Conduits and Issuers
Conduits / Issuers generally aggregate loans for securitization by buying loans from “correspondents” and effectively re-selling the loans as mortgage backed securities (a process known as securitization). Despite the appearance of a simple buy and sale transaction, Conduits / Issuers are subject to a variety of risks, most notably the risk of loan level repurchases or bond level repurchases. Digital Risk has developed a comprehensive solution for conduits and issuers. First, operational reviews are conducted to detect systemic counterparty risk. Next, Analytical Tools – RiskIQ, Severity, IE and Expert Services – Forensic Analysis, Collateral Advisory Services, Regulatory Compliance Review, Fraud Detection and Prevention are utilized at the loan level to detect and prevent problematic loans out of the portfolio. Then, any inbound repurchase requests are defended. Finally, if inbound repurchase request are not able to be defended, a Loss Management solution is activated to recover from the correspondent who sold the conduit the loan in the first place.

RMBS Investors and Insurers
RMBS Investors and Insurers (monolines) buy and insure mortgage backed securities, respectively. Investors and Insurers ultimately bear the risk of loss on mortgages and ironically perform the least amount of risk mitigation. Instead, investors and insurers rely on representations and warranties for protection. RMBS investors and insurers’ risk is ground zero in this credit crisis and their rights under representations and warranties are not being enforced due to structural obstacles within securitizations. Digital Risk has designed a loss management solution specifically for RMBS investors and insurers featuring multiple patent pending processes. The loss management solution features Analytical Tools – RiskIQ, Severity, IE and Expert Services – Forensic Analysis, Collateral Advisory Services, Regulatory Compliance Review, Fraud Detection and Prevention. Additionally, Digital Risk has tailored a surveillance solution specifically for RMBS Investors and Insurers to prevent a recurrence of the credit management shortcomings, which gave rise to the current global contagion.
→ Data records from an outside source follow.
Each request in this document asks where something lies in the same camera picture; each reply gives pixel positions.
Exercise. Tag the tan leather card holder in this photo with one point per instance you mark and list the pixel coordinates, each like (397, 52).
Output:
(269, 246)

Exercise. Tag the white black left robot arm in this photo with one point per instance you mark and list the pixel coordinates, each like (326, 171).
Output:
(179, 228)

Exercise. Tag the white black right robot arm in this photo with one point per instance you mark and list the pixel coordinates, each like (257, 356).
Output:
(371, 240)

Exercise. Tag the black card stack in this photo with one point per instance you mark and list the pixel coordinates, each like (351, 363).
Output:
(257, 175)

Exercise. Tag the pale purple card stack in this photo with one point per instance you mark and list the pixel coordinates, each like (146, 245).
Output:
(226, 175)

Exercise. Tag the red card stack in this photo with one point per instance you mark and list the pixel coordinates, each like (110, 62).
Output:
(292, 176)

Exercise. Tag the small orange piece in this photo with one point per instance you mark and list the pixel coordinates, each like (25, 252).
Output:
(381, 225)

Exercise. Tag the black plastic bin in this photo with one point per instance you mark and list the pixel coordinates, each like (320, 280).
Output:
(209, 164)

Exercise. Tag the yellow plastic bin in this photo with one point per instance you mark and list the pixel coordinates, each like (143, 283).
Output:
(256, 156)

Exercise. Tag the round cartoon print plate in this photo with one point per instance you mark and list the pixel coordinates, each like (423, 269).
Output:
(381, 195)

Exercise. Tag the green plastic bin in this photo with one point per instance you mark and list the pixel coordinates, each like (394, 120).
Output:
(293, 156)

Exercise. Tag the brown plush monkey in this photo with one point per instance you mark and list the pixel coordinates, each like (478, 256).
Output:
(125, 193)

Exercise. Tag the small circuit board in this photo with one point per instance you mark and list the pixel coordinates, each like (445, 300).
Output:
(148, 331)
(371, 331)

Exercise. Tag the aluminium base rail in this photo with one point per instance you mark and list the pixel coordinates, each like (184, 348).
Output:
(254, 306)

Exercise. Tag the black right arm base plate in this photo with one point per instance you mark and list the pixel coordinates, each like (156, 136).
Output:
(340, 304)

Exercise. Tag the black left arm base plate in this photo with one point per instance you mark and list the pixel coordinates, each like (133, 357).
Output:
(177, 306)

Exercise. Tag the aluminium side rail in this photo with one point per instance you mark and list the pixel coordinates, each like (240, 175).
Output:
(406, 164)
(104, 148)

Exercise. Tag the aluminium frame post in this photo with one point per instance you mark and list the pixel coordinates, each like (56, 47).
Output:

Distressed Asset Investors
Distressed Asset Investors acquire whole loans, RMBS and servicing rights below market value intending to workout, liquidate or sell the assets for substantial profits. Distressed Asset Investors typically buy assets on a “where is as is” basis placing a great deal of importance on the due diligence process. Digital Risk has developed a solution specifically tailored to the needs of the Distressed Asset Investor. Digital Risk’s solution features Analytical Tools – RiskIQ, Severity, IE and Expert Services – Due Diligence, Collateral Advisory Services, Regulatory Compliance Review, Fraud Detection and Prevention, designed to uncover the collateral’s true value as well as the borrower’s current willingness and ability to pay if the loan is performing. Additionally, in securitization situations, Digital Risk’s solution features an assessment of losses, cash flows, deal performance and the ability to execute a loss management strategy upon the security. If applicable, Digital Risk will deploy loss management solutions to help recover losses on RMBS securitizations.

Servicers
Servicers collect payments on loans and manage defaulted loans. In todays market the words “manage defaulted loans” could not be more understated. Services must deal with conflicting demands from RMBS investors, borrowers, regulators and local, state and federal governments. One focal point of the pressure is loan modifications. Loan modifications, if executed properly, prevent foreclosures and theoretically improve home prices all things equal. However, the re-default rates on modifications have historically been unacceptably high. To prevent re-defaults, Digital Risk has developed a quality control solution designed to ensure borrowers will not re-default on their modified loan. The solution features Analytical Tools – RiskIQ, and Expert Services – Forensic Analysis, Fraud Detection and Prevention, Operational Risk Reviews Income, Asset & Occupancy Verification.